### Exercise goal
Skip all pictures; return exactly the lines from the one containing "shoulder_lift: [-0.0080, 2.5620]" through the end of the data.

### Recorded data
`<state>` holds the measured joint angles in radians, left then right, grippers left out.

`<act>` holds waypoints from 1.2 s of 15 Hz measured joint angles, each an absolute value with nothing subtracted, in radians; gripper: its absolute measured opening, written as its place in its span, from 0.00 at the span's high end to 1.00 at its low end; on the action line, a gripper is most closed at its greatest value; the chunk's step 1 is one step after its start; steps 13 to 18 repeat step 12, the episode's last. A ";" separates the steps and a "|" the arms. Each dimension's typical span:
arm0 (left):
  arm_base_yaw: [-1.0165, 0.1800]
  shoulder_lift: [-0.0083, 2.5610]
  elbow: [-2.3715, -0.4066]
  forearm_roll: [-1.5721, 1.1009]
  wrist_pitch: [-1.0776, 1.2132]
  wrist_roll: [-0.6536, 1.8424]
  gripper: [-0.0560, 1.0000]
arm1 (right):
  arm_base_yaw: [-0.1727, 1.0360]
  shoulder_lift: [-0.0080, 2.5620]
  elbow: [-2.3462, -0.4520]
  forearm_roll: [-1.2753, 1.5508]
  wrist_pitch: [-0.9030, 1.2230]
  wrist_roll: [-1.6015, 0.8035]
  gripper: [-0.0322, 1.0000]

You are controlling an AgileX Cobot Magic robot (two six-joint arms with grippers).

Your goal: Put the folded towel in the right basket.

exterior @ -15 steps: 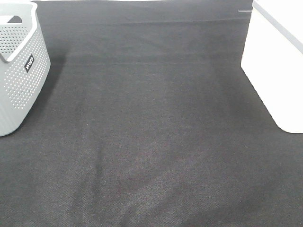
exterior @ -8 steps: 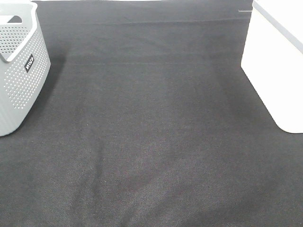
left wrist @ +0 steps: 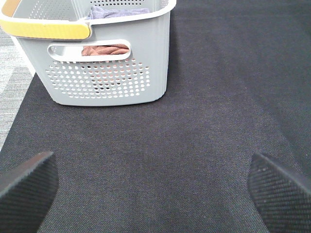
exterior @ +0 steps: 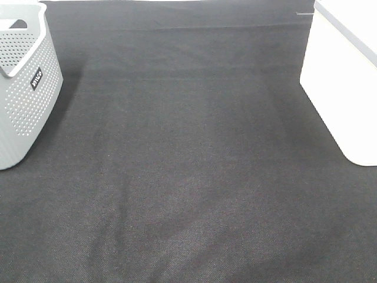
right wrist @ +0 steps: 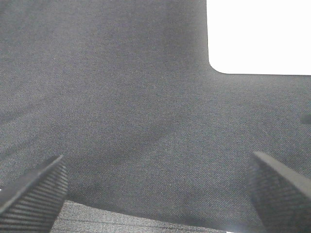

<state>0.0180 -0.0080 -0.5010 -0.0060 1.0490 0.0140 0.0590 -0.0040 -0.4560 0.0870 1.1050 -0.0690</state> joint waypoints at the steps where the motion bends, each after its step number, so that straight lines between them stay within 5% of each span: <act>1: 0.018 -0.008 -0.501 -0.006 1.049 0.014 0.01 | 0.059 -0.004 -0.456 0.087 1.105 -0.069 0.03; 18: 0.018 -0.008 -0.501 -0.006 1.049 0.014 0.01 | 0.059 -0.004 -0.456 0.090 1.105 -0.069 0.03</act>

### Finished exercise
  shoulder_lift: [-0.0080, 2.5620]
  elbow: [-2.3462, -0.4520]
  forearm_roll: [-1.2753, 1.5508]
  wrist_pitch: [-0.9030, 1.2230]
  wrist_roll: [-1.6015, 0.8035]
  gripper: [-0.0322, 1.0000]

You are controlling an AgileX Cobot Magic robot (two six-joint arms with grippers).

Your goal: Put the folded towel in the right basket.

exterior @ -15 steps: 
exterior @ -8 steps: 
left wrist @ +0 steps: 
exterior @ +0 steps: 
right wrist @ +0 steps: 

<state>0.0180 -0.0080 -0.5010 -0.0060 1.0490 0.0140 0.0590 -0.0040 -0.4560 0.0870 1.1050 -0.0690</state> joint waypoints at the steps where the motion bends, each after its step number, so that straight lines between them stay within 5% of each span: <act>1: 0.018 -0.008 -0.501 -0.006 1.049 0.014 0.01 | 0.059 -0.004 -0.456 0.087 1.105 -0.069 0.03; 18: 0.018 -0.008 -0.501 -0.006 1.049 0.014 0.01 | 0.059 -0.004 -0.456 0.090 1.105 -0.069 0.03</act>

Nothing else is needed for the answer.